_WORK TO COMPLETE:_ Give back the entries exactly, ending with the "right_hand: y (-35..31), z" line.

_EXCERPTED RECORDS:_
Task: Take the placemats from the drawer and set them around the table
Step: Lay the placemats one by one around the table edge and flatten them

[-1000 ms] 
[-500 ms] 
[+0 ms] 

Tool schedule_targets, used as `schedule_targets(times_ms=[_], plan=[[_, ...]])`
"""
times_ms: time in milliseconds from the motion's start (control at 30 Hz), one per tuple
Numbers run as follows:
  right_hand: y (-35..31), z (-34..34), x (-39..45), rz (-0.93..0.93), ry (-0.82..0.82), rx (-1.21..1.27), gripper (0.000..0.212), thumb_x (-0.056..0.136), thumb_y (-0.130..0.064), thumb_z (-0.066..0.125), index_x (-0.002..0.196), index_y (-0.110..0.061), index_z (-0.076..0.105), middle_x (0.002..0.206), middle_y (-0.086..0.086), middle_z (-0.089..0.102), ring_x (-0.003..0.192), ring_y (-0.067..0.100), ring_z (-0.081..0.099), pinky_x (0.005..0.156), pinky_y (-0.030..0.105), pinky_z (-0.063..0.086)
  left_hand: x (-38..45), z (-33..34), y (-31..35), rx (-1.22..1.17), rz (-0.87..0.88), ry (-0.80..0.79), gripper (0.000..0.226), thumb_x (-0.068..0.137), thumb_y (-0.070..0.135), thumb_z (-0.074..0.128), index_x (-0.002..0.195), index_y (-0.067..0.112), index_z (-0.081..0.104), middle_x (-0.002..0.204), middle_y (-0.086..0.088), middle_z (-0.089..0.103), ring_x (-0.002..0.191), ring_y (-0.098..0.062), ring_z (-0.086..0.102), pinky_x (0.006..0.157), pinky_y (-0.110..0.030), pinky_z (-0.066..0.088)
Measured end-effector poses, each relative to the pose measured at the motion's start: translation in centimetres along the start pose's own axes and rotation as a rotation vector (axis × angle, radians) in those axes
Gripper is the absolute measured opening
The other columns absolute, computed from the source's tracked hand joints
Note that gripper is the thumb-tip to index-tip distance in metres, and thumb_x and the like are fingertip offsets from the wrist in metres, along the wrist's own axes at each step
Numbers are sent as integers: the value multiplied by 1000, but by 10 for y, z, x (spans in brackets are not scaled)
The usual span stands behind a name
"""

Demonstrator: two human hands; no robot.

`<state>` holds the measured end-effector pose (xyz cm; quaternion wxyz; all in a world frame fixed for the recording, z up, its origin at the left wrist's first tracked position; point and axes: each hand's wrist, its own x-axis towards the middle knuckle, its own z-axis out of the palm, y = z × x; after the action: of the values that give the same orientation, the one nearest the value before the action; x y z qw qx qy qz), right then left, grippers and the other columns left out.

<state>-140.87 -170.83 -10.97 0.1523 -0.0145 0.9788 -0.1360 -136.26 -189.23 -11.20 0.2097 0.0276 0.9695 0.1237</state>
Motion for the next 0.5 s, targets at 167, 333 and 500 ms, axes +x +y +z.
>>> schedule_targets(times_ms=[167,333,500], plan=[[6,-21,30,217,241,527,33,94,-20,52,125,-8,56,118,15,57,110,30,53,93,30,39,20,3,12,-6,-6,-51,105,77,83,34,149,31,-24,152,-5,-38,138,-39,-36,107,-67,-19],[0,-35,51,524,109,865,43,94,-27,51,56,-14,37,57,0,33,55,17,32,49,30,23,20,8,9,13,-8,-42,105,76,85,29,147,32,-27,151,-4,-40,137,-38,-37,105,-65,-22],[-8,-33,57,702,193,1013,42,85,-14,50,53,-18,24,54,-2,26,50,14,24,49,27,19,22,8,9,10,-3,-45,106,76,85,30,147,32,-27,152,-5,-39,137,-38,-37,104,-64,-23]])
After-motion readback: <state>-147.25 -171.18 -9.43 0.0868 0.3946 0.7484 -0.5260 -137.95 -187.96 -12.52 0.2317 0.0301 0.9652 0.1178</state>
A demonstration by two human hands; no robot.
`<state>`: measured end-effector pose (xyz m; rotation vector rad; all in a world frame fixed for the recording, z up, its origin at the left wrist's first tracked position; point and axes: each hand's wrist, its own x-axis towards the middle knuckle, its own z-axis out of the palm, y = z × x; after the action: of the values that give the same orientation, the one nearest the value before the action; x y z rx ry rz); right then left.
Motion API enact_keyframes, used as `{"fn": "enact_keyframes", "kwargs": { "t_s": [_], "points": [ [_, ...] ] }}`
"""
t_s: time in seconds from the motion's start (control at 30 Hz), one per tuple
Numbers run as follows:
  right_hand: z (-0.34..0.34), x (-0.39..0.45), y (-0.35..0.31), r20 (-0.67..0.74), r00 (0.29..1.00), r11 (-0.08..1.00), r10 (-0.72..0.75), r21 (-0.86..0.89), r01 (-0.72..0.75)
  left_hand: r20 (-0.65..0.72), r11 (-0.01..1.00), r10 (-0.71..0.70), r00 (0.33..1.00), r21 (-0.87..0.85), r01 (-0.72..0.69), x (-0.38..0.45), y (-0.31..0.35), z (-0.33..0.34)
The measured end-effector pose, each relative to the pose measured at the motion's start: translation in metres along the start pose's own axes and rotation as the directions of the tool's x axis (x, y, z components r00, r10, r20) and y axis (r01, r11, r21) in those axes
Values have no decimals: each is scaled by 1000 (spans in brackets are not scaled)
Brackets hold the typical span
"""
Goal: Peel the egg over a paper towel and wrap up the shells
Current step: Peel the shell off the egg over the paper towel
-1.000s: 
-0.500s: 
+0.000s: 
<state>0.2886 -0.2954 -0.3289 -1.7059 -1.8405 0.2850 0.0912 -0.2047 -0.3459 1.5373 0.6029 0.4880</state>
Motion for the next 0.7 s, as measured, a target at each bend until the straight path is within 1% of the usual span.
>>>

_RESPONSE FOR THIS EXERCISE:_
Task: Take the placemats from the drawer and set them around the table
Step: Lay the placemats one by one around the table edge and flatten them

[-1000 ms] 
[-500 ms] 
[+0 ms] 

Tool schedule_targets, used as `schedule_targets(times_ms=[_], plan=[[_, ...]])`
"""
times_ms: time in milliseconds from the motion's start (control at 30 Hz), one per tuple
Numbers run as follows:
  right_hand: y (-35..31), z (-34..34), x (-39..45), rz (-0.93..0.93), ry (-0.82..0.82), rx (-1.21..1.27), gripper (0.000..0.212), thumb_x (-0.056..0.136), thumb_y (-0.130..0.064), thumb_z (-0.066..0.125), index_x (-0.002..0.196), index_y (-0.110..0.061), index_z (-0.076..0.105), middle_x (0.002..0.206), middle_y (-0.086..0.086), middle_z (-0.089..0.102), ring_x (-0.003..0.192), ring_y (-0.067..0.100), ring_z (-0.081..0.099), pinky_x (0.005..0.156), pinky_y (-0.030..0.105), pinky_z (-0.063..0.086)

This output has been given in full.